No. Algorithm analysis is much more sophisticated and well defined than that. Most algorithms are deterministic, and it is relatively straightforward to identify complexity, O(). Even nondeterministic algorithms we can evaluate asymptotic performance under different categories of input. We know a lot about how an algorithm will perform under a wide variety of input distributions regardless of determinism. In the case of schedulers, and other critical concurrency algorithms, performance is well known before release. There is a whole subfield of computer science dedicated to it. You don't have to "prove optimality" to know a lot about how an algorithm will perform.
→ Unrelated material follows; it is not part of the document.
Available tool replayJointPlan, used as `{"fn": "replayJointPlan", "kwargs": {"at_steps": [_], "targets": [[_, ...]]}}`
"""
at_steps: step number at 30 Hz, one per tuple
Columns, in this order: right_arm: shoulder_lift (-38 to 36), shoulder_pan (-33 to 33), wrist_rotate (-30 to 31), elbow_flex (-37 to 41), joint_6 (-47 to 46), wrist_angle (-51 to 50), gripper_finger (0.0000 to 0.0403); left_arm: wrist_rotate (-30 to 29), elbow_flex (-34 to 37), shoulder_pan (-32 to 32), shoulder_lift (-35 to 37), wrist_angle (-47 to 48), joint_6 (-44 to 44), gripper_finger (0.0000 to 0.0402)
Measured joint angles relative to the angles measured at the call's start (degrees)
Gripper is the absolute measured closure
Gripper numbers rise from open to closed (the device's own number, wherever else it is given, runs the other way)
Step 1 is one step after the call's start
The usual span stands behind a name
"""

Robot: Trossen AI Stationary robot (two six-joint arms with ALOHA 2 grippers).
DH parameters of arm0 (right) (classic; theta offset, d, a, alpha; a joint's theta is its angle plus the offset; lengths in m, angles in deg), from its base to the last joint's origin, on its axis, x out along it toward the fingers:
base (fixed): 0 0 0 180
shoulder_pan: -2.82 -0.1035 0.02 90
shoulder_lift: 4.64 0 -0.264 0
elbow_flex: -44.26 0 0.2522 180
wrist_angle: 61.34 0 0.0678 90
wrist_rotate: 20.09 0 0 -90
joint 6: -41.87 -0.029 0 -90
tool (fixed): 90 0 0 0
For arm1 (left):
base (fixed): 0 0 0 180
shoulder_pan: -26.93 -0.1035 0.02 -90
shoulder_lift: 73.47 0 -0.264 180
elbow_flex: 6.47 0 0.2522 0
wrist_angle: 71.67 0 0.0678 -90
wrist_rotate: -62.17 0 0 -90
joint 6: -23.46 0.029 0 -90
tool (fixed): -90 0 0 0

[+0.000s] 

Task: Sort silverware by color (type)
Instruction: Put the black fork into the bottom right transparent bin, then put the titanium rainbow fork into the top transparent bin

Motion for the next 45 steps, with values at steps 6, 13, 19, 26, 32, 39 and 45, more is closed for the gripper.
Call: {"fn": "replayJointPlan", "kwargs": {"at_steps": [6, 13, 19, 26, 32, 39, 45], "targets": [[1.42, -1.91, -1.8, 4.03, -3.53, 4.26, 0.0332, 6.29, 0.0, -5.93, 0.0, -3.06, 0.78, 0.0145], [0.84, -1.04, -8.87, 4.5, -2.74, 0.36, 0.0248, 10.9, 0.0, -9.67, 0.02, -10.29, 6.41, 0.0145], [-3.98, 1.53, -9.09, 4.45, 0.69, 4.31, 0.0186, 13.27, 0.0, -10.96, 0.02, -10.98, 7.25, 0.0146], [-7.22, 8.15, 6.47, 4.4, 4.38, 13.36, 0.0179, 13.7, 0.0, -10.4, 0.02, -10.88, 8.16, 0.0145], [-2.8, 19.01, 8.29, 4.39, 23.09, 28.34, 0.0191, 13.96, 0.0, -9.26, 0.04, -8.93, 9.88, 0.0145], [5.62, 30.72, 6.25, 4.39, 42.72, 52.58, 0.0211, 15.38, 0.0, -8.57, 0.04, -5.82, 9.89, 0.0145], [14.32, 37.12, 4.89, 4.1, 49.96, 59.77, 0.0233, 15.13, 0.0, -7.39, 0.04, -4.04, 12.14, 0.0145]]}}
What's missing in neural networks is the why and how any inputs will propagate, through the network during inference. It is a black box of understandability. Under a great deal of study, but still very poorly understood.
i agree w/ the the complexity analysis point, but that theoretical understanding actually translates to real world deployment decisions in both subfields. knowing an algorithm is O() tells you surprisingly little about whether itll actually outperform alternatives on real hardware with real cache hierarchies, branch predictors, and memory access patterns. same thing with ML (just with the very different nature of GPU hw), both subfields hve massive graveyards of "improvements" that looked great on paper (or in controlled environments) but never made it into production systems. arxiv is full of architecture tweaks showing SOTA on some benchmark and the same w/ novels data structures/algorithms that nobody ever uses at scale.
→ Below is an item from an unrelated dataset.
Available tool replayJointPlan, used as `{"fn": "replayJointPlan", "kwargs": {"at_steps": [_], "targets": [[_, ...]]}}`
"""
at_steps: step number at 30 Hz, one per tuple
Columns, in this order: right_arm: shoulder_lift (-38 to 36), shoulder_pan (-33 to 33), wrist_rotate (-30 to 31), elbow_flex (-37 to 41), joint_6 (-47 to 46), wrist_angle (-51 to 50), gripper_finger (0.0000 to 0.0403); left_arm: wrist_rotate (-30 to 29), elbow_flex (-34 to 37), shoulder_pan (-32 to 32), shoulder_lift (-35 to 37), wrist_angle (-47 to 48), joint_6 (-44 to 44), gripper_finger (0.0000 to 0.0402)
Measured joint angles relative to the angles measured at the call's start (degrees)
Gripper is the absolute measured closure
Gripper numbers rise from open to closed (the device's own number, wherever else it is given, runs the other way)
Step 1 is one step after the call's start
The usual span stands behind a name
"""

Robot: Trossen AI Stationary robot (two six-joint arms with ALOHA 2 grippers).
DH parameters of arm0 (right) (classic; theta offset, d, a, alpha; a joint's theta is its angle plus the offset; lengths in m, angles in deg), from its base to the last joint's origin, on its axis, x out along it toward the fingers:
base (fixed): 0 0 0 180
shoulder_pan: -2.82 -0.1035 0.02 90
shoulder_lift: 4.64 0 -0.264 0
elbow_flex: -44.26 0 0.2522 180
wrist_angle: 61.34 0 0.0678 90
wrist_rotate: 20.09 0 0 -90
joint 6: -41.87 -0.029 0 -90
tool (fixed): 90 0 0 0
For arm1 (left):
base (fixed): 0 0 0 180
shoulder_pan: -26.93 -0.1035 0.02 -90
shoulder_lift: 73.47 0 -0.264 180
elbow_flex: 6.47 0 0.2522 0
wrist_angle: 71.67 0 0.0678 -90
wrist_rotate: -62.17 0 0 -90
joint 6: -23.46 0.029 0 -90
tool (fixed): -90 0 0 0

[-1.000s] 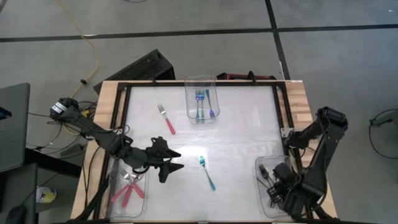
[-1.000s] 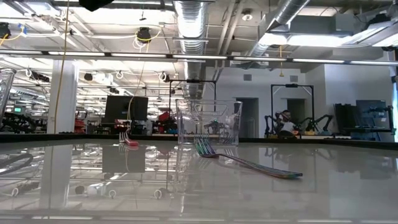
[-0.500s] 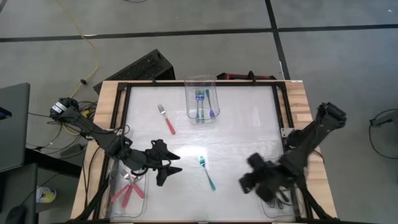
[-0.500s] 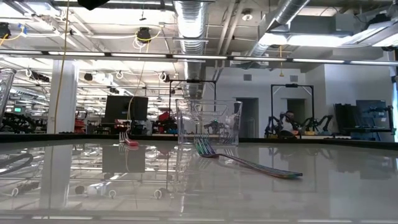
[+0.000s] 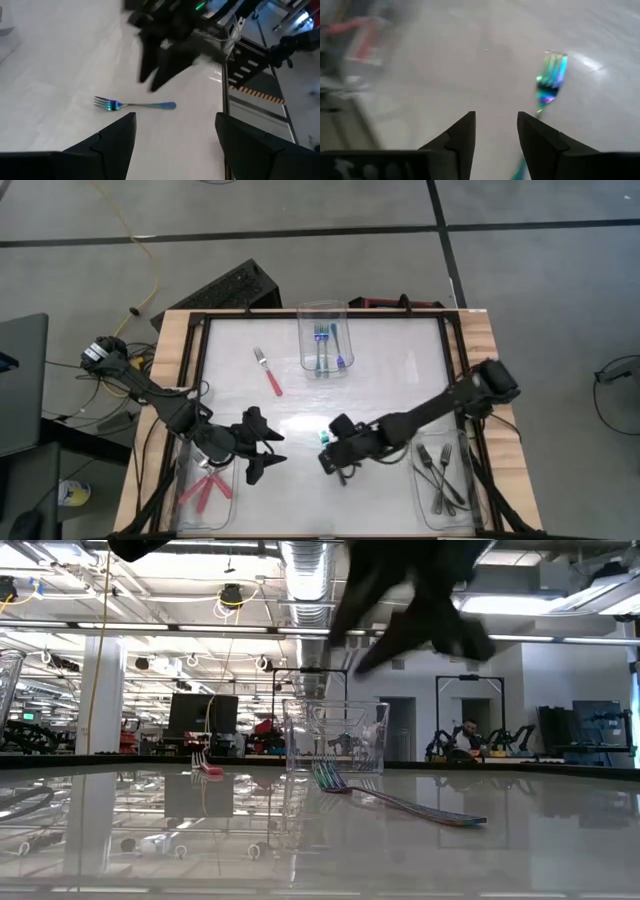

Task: Sort silverware by color (type)
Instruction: Put the titanium rainbow fork into the top transparent bin

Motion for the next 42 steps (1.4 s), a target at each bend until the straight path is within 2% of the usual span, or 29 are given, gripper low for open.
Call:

I think you missed the point. Proving something is optimal, is a much higher bar than just knowing how the hell the algorithm gets from inputs to outputs in a reasonable way. Even concurrent systems and algorithm bounds under input distributions have well established ways to evaluate them. There is literally no theoretical framework for how a neural network churns out answers from inputs, other than the most fundamental "matrix algebra". Big O, Theta, Omega, and asymptotic performance are all sound theoretical methods to evaluate algorithms. We don't have anything even that good for neural networks.